Xeround is a SQL Database as a Service vendor which is aggressively targeting the PaaS vendors as a channel. It has established relationships with Heroku, Engine Yard, AppFog and AppHarbour so that if you subscribe to their PaaS you are offered an upgrade to their bundled MySQL database services through a service from Xeround.

We’ve recently been looking at an emerging marketplaces for public Application Services as a Service – public PaaS vendors offering enhanced features through partnership with third parties. These are typically services like Monitoring, Testing, Application Lifecycle Management and  both SQL and NoSQL Database. In most cases, billing and monitoring of that service is performed by the PaaS vendor, with second-line support from the ASaaS vendor. It’s very much like a Value-Added reseller (VAR) or channel model in the software industry.

So, why would you want to upgrade MySQL to Xeround?  The answer lies in the inherent scalability or lack of it of the MySQL database itself. It turns out to be really quite complicated to cluster MySQL and there are significant limitations in the capability of a clustered MySQL – to the extent that a clustered MySQL is no longer compliant with the SQL standard, and you may or may not expect an application to be required to be modified when it is migrated to a MySQL cluster.  Of course things could be improved here, but given the price point of Oracle Real Application Clusters we don’t expect Oracle to be investing too much in sorting out the clustering in MySQL.

Xeround has got around this not by offering a MySQL cluster, but by implementing a partitioned object store  (equivalent in architecture to a no-SQL database), putting a MySQL query processor on the front end, and implementing the necessary glue under the covers (including changes to the way indexing and query optimization work). The application can speak to Xeround as a standard non-clustered MySQL instance, but there is something much more scalable under the covers.  This means that there is no requirement for the end-user to concern him or herself with the clustering of the implementation, their code migrates seamlessly.

Xeround have patents on all of this, and if you are wondering why they haven’t had to Open Source it (if anything smells of being a “derivative work” this does), it’s because they are a service provider and service providers don’t “convey” the work in terms of the GPL.  If they offered a private cloud version they would almost certainly have to go Open Source.

Xeround say that their underlying object store has been around for a long time (since 2005) and is in widespread use in the Telecoms industry for subscriber information (i.e. the systems that check what your phone is allowed to do when you try and make a call or access the net).  This means Xeround is assured of its scalability and robustness.  The company has recently refocused on the PaaS marketplace because it offers greater possibility for growth.

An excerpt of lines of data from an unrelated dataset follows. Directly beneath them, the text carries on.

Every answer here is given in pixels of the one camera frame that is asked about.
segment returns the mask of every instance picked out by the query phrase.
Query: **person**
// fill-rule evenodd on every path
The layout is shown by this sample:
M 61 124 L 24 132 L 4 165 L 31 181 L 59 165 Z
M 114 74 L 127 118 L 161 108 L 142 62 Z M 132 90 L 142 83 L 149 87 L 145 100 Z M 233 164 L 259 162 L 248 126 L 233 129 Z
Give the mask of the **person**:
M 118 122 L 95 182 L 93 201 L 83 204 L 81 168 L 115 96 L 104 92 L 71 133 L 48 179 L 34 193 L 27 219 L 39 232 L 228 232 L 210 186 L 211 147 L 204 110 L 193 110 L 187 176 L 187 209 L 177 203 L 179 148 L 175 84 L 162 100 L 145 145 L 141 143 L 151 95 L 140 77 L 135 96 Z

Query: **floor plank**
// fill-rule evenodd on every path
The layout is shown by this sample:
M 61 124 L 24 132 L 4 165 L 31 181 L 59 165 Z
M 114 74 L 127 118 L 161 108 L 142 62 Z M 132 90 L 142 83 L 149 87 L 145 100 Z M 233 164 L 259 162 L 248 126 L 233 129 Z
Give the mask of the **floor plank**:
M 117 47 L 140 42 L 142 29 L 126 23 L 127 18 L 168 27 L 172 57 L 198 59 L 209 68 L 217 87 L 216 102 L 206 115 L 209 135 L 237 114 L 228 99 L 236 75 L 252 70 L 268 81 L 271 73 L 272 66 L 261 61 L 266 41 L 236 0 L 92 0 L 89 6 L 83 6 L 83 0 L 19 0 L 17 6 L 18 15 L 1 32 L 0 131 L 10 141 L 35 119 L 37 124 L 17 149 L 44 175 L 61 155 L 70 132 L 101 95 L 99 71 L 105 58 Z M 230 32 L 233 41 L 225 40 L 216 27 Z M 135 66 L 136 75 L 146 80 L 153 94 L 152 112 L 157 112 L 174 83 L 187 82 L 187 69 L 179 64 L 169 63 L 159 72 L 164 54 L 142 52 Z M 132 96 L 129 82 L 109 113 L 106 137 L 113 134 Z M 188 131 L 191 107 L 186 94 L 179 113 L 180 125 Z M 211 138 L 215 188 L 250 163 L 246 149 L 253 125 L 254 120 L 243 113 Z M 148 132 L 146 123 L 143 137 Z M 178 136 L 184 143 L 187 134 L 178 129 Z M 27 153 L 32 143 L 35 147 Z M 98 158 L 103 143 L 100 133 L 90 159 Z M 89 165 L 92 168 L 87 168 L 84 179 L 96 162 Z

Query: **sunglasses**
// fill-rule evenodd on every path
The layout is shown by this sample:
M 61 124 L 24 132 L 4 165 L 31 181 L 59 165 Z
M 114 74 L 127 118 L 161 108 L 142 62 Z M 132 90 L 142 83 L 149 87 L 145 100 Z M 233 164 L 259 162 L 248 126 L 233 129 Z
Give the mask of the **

It is worth noting that Xeround doesn’t offer the underlying distributed object store as a NoSQL  Database as a Service, it is only provided as a SQL database through the MySQL front-end.  Xeround has added  billing and monitoring systems, and implemented a public Database as a Service across multiple underlying IaaS clouds.  It claims the multi-cloud implementation and the way the redundancy works in the DaaS layer make it resistant to failure of an underlying IaaS cloud (e.g. Amazon AWS).

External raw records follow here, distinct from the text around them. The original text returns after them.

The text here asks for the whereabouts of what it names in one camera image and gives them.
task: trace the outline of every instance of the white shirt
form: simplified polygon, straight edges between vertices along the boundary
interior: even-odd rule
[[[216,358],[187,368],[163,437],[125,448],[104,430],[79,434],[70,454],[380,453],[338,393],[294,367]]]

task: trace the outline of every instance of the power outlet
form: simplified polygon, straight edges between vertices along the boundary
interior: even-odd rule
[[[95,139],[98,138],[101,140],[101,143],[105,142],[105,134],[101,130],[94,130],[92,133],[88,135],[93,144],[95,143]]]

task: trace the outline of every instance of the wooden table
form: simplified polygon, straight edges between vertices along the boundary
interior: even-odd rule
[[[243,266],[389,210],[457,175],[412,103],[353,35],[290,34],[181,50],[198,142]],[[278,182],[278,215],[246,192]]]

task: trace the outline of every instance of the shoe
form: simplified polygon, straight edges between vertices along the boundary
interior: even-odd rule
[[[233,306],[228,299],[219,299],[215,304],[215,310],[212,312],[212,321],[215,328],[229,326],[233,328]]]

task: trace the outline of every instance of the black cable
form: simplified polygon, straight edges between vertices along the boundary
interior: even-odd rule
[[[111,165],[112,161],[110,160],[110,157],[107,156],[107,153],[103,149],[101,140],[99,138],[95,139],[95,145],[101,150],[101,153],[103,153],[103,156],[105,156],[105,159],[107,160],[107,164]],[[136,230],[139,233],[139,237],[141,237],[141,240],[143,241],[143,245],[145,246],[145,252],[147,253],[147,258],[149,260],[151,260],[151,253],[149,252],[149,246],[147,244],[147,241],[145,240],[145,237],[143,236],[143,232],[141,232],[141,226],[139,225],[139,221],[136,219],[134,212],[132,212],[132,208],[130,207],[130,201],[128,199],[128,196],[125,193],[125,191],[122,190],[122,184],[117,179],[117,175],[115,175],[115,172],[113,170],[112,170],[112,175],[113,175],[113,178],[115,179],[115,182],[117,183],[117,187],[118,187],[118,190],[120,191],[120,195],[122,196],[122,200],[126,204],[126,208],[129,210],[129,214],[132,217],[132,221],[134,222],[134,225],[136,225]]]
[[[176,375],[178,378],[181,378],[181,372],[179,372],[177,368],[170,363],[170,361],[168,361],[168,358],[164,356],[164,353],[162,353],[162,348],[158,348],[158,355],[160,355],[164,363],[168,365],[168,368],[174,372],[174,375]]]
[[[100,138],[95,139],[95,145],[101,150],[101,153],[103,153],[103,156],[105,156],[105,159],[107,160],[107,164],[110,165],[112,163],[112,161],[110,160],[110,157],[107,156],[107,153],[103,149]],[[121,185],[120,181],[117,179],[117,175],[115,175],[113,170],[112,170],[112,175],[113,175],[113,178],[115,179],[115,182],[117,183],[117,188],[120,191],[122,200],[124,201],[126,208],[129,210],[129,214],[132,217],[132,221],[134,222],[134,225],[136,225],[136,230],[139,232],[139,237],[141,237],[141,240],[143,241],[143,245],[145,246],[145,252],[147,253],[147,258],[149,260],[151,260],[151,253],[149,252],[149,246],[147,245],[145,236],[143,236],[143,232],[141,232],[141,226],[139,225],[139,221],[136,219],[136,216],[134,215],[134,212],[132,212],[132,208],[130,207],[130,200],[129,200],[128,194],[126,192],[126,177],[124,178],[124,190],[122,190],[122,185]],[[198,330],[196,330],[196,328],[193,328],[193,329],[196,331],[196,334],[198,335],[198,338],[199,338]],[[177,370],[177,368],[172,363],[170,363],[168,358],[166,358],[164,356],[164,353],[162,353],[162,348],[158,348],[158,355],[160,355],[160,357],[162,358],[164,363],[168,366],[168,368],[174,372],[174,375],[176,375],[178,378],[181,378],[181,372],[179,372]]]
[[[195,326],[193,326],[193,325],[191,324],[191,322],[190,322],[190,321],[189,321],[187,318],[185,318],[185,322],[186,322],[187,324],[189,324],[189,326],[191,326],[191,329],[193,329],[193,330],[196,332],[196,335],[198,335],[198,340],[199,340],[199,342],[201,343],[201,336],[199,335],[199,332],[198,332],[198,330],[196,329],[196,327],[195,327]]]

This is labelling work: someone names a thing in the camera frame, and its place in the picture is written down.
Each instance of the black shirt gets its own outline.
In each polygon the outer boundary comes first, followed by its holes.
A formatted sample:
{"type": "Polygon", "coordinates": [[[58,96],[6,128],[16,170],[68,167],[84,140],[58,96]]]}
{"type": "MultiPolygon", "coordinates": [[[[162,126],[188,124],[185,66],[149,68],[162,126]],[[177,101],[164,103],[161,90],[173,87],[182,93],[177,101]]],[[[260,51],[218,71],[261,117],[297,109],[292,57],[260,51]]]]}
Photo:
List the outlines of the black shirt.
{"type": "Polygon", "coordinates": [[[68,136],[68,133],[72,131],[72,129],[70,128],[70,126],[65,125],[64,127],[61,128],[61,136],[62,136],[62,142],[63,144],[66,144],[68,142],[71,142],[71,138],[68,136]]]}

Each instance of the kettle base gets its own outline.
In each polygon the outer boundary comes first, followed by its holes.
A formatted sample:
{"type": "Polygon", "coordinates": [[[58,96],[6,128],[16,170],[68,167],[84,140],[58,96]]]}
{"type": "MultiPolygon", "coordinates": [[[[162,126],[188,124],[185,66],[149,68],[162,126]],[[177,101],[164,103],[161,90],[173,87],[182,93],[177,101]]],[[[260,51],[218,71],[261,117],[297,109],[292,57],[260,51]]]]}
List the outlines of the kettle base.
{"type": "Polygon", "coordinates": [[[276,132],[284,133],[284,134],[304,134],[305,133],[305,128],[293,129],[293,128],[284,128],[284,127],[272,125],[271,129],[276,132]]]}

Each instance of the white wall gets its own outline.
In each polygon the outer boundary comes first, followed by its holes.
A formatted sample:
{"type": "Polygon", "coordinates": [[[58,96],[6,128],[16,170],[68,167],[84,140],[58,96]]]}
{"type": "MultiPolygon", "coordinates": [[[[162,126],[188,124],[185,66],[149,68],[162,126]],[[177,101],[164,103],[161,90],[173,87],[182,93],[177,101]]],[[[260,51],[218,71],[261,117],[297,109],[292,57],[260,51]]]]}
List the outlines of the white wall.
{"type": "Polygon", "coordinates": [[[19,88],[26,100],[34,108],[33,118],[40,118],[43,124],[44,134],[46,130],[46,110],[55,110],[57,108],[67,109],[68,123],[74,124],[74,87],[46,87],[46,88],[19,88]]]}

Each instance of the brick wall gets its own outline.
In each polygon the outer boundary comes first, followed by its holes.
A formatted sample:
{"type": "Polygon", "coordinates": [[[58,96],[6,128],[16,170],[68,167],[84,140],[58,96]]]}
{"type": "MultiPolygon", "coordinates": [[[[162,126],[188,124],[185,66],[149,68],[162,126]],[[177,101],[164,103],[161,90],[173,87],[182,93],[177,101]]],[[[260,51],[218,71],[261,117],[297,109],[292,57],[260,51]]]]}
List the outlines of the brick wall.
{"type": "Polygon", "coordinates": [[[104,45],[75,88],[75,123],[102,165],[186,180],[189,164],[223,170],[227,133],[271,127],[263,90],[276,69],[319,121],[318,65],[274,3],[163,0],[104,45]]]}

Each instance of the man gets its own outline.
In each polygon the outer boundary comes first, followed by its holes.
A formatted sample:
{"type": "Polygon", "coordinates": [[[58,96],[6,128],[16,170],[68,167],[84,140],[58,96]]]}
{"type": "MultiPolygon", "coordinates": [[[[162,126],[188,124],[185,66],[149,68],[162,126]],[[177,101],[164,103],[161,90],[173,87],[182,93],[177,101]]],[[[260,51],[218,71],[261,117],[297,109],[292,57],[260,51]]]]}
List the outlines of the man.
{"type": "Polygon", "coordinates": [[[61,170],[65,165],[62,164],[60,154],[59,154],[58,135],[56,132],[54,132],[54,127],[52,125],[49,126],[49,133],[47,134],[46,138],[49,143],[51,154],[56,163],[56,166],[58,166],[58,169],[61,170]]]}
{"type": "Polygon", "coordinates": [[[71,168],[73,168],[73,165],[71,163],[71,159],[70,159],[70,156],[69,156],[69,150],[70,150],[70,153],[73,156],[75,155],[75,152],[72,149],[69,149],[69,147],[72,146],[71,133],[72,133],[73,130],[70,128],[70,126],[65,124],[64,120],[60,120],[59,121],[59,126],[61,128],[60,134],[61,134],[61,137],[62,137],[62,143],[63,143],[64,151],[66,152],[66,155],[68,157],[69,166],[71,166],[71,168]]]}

The product has been generally-available for about a year. Xeround has recently tweaked elements of its pricing and business model so as better to align itself with the PaaS market. At the moment you can still buy the DaaS direct, but over time the plan is to move to a more-or-less pure channel model – to avoid competing with PaaS vendors at the point of sale. Xeround has also reduced the complexity of its pricing model to ensure price certainty for the customer, there are now three options

  • Xeround Free – Up to 10MB for Free
  • Xeround Basic – up to 0.5GB from $17 per month
  • Xeround Pro – up to 50GB from $75 per month
  • Above that rates are negotiable.

Xeround is also negotiating with PaaS vendors to bundle the Xeround service as the base database offered with the PaaS, to improve scalaility and availability of the core PaaS vendor offering and reduce the PaaS vendor’s costs of maintaining and supporting a database.